### Task
Write out again, exactly, the lines of the listing below from the first one through the one that contains "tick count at", and no other lines.

### Source data
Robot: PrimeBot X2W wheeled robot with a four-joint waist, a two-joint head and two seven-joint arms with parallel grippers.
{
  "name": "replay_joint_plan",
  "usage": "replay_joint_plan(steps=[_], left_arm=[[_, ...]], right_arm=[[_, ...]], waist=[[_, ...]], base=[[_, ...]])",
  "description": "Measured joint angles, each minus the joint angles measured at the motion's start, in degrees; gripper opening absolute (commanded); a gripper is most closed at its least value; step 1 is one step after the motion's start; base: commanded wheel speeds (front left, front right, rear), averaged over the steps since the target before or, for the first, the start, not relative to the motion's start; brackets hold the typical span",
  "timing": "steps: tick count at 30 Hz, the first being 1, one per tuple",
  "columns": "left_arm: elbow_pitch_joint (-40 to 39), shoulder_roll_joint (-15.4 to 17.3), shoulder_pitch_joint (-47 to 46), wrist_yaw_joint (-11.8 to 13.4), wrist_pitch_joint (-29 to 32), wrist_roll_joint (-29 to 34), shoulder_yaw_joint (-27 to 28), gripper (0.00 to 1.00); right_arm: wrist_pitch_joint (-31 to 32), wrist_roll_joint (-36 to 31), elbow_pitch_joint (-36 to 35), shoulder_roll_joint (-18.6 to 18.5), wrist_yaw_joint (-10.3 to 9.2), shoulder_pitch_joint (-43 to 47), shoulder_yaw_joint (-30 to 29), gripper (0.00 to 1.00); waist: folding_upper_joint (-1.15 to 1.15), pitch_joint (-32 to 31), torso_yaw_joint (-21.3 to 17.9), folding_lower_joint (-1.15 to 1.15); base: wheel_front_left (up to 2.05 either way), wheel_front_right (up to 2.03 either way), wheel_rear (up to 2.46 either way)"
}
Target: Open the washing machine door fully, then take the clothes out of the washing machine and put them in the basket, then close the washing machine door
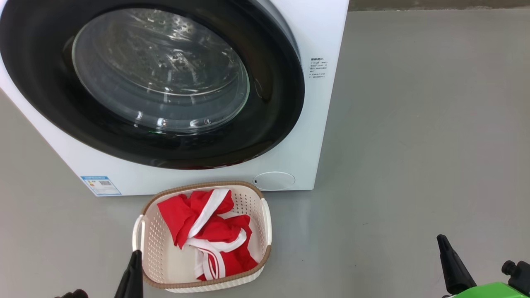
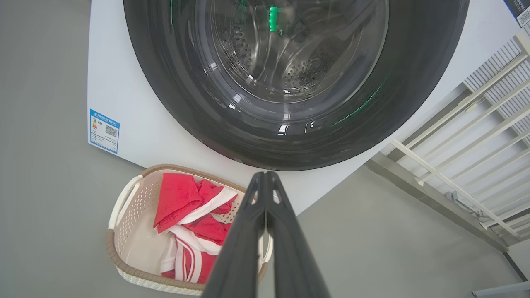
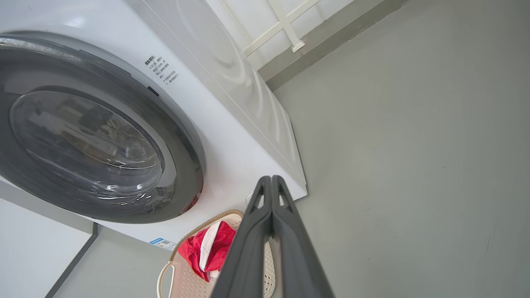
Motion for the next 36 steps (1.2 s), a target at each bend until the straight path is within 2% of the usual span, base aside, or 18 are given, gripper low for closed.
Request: replay_joint_plan(steps=[36], left_arm=[[0.69, 0.43, -1.93, 0.0, 5.81, -22.14, 0.37, 0.0]], right_arm=[[6.09, 16.95, -0.08, 1.66, -0.01, -3.61, -2.49, 0.0]], waist=[[0.0, -1.44, -0.43, 0.0]], base=[[0.0, 0.0, 0.0]])
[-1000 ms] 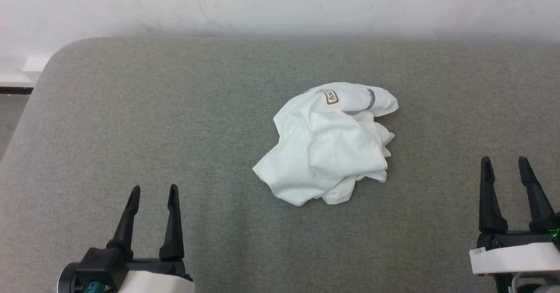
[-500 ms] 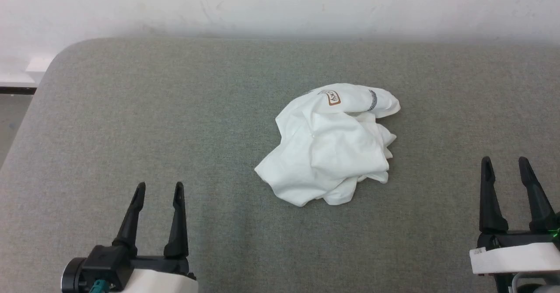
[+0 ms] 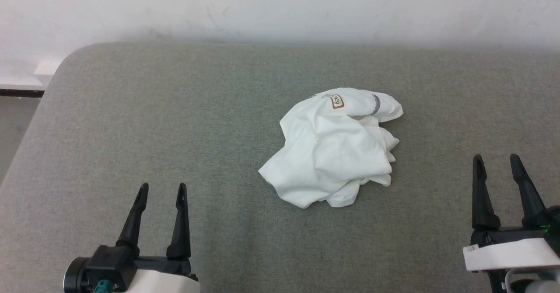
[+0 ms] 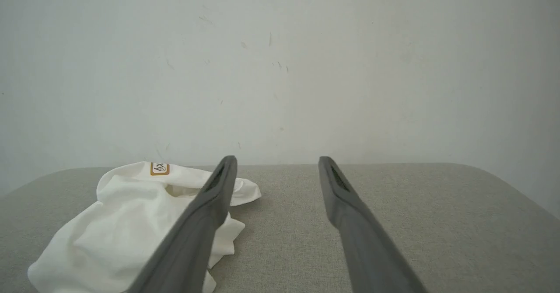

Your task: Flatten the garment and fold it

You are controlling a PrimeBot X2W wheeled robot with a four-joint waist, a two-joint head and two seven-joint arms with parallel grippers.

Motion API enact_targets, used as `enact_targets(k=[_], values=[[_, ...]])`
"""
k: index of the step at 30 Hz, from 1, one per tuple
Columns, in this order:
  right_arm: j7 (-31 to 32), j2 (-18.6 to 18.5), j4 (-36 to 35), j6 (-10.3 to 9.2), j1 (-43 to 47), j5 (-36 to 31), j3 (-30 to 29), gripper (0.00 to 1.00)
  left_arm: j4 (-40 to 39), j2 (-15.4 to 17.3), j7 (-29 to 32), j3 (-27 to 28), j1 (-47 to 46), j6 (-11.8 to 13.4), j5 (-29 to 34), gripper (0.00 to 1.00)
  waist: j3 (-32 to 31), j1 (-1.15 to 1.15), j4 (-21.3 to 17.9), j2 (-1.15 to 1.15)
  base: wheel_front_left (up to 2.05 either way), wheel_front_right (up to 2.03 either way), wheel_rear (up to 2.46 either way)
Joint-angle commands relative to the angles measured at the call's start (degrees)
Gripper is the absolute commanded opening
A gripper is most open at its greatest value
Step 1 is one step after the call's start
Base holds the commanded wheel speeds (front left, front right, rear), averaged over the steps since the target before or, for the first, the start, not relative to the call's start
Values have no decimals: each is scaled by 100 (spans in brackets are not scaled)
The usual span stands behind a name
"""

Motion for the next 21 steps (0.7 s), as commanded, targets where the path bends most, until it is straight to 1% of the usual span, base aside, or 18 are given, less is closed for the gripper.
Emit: enact_targets(k=[1,11,21], values=[[-27,-4,12,-6,-117,-79,5,100,29,-33,-27,31,-32,-40,43,100,-1,0,34,-1,0,0,0],[-27,-4,-19,-6,-132,-101,-58,100,21,-51,-27,26,-33,-82,88,100,19,0,157,-1,0,0,0],[-27,-4,-29,-6,-114,-13,-45,100,-57,-60,-27,75,-68,-121,136,100,88,0,113,-1,0,0,0]])
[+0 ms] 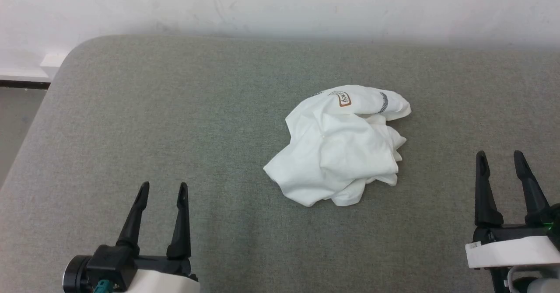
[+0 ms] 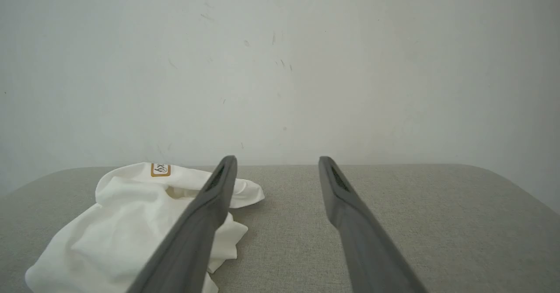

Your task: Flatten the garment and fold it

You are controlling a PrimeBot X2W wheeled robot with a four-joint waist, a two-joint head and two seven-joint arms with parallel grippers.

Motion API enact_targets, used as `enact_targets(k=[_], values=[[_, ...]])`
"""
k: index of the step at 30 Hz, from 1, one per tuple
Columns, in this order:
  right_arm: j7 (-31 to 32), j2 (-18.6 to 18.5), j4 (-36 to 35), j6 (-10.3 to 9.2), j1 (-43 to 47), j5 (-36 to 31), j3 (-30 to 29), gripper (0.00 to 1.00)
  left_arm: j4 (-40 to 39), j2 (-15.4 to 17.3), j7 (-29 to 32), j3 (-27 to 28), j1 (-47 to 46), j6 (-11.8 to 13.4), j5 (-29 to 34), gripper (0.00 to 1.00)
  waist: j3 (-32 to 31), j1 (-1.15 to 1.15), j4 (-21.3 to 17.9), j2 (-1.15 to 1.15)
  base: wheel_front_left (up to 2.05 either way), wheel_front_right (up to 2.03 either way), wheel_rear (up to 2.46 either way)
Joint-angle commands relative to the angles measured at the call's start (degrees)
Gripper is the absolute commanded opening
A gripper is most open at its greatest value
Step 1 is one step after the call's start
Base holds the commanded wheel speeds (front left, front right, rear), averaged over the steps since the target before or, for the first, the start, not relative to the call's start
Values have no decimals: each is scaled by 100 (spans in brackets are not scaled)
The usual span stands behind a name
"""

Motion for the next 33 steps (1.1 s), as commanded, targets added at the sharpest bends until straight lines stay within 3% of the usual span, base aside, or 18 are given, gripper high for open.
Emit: enact_targets(k=[1,22,33], values=[[-27,-4,-12,-6,-28,29,-6,100,-32,-25,-27,28,-72,-21,44,100,10,0,-17,-1,0,0,0],[-11,-4,85,-6,-200,-71,155,100,-38,-32,-27,54,-104,-50,99,100,38,0,-133,-1,0,0,0],[829,-4,353,-6,-948,-344,598,100,22,-33,-27,-13,-261,-91,24,100,221,0,106,-1,0,0,0]])
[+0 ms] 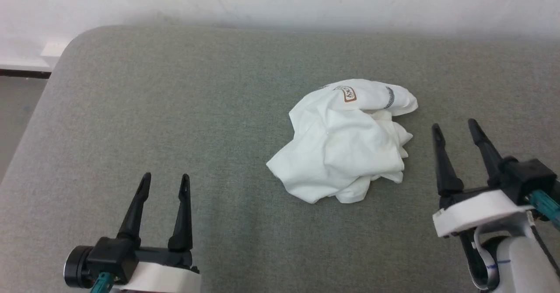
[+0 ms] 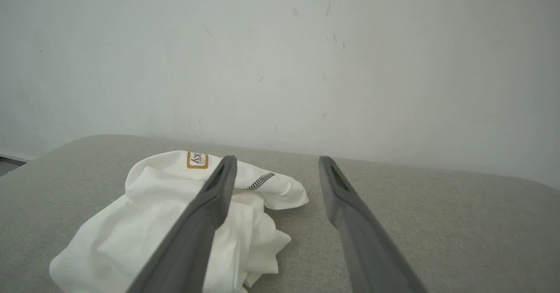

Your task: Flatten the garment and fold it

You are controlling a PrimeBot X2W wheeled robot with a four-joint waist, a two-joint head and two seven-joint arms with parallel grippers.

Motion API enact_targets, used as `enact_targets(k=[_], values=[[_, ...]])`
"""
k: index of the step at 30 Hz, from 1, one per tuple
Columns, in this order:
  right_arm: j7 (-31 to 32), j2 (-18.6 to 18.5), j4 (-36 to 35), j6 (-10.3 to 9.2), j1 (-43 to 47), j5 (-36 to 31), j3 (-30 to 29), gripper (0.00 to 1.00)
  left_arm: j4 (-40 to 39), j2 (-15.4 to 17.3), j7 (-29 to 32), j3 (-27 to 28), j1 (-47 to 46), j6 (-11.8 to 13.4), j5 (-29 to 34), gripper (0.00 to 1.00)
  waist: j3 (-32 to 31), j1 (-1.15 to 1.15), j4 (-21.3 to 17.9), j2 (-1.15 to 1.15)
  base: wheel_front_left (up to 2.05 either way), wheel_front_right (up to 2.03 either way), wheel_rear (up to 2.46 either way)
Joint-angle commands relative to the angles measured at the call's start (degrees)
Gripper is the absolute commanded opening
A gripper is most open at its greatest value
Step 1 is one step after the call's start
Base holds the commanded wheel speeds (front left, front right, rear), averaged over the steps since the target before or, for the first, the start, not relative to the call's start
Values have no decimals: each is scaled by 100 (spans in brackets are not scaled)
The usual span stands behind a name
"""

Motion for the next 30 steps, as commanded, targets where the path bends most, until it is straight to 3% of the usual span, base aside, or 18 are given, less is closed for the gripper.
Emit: enact_targets(k=[1,19,20,21,22,30], values=[[115,-4,85,-6,-142,-77,31,100,19,-27,-27,-17,-106,-34,-25,100,75,0,85,0,0,0,0],[1242,-4,1809,-6,-761,-303,220,100,153,-28,-27,-171,-353,-40,-172,100,328,0,539,0,0,0,0],[1246,-4,1848,-6,-774,-270,219,45,156,-28,-27,-171,-356,-40,-174,100,331,0,548,0,0,0,0],[1242,-4,1873,-6,-785,-251,223,27,159,-28,-27,-169,-358,-40,-177,100,330,0,554,0,0,0,0],[1231,-4,1890,-6,-793,-229,232,0,162,-28,-27,-168,-358,-40,-178,100,327,0,557,0,0,0,0],[954,-4,1740,-6,-905,-217,313,0,212,-28,-27,-169,-294,-5,-181,100,182,0,441,0,0,0,0]])
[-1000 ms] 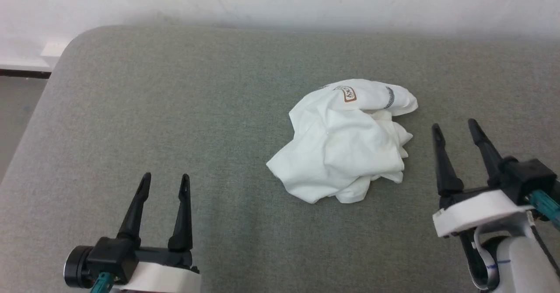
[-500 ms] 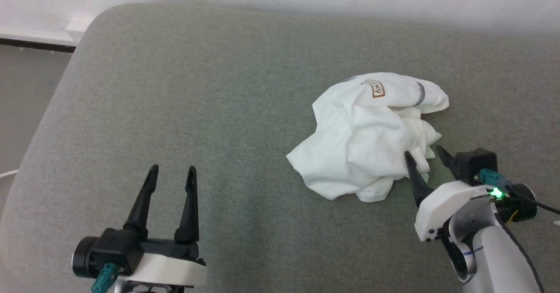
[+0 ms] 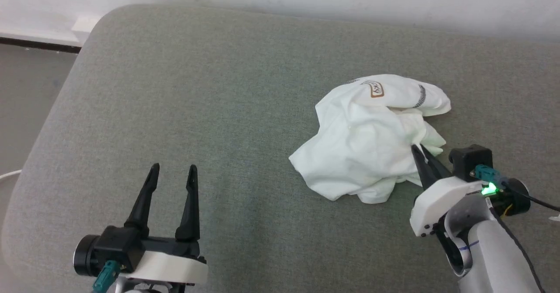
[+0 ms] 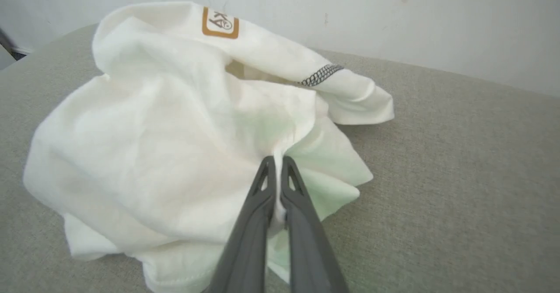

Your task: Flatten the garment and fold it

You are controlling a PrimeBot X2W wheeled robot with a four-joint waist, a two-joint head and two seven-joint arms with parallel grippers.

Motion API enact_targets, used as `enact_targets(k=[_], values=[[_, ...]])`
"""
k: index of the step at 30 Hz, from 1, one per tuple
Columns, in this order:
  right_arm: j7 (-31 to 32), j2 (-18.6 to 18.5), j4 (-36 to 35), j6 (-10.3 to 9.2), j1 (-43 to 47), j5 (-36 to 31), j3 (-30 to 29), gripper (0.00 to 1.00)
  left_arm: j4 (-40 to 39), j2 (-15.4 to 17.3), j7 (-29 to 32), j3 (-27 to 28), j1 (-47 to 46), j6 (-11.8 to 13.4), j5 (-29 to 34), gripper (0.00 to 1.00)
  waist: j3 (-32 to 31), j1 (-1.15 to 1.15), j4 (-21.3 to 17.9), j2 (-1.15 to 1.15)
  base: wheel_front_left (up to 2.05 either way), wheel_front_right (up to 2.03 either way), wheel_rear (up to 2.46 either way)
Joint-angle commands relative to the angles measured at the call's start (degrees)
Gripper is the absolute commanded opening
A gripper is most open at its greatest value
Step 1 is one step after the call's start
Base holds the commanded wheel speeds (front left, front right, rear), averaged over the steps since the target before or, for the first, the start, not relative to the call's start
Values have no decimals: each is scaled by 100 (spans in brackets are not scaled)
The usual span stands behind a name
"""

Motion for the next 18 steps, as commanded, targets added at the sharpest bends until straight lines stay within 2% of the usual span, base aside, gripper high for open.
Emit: enact_targets(k=[1,11,18], values=[[-84,-7,-127,-6,-168,-11,2,0,19,-19,-27,-11,-3,-3,-27,100,-83,0,-84,0,0,0,0],[-189,-7,-1078,-6,-260,-107,-342,0,-12,-19,-27,39,89,50,-17,100,-287,0,-346,0,0,0,0],[3,-7,-2012,-6,561,183,-1055,0,-49,-19,-27,111,141,31,3,100,-251,0,-487,0,0,0,0]])
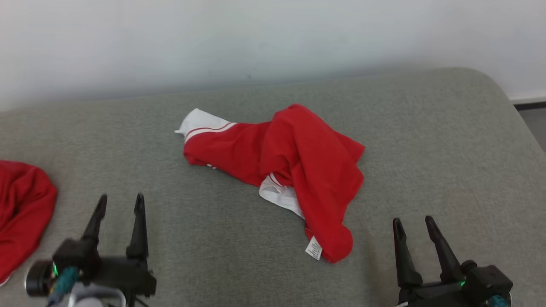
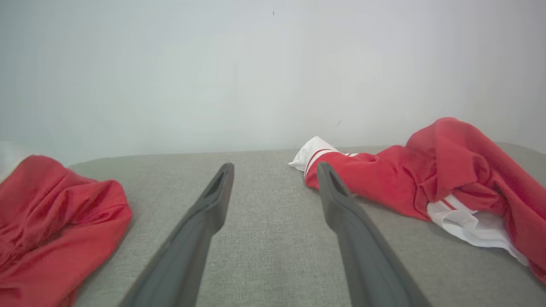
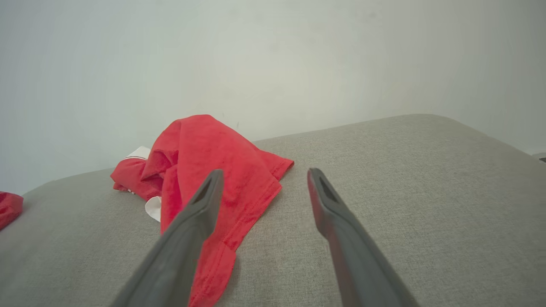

### Answer for the task
Robot: PrimeBot X2W wheeled robot with a four-joint waist, a two-joint head and two seven-joint arms with parallel grippers.
{
  "name": "replay_joint_plan",
  "usage": "replay_joint_plan(steps=[_], left_arm=[[_, ...]], right_arm=[[_, ...]], waist=[[_, ...]], base=[[_, ...]])",
  "description": "Measured joint angles, each minus the joint angles measured at the motion's start, in degrees; gripper opening absolute (commanded); a gripper is most closed at its least value; step 1 is one step after the motion's start; base: commanded wheel speeds (front left, front right, rear), averaged over the steps since the target before or, for the first, the start, not relative to the motion's start; brackets hold the typical span",
  "timing": "steps: tick count at 30 Hz, the first being 1, one per tuple",

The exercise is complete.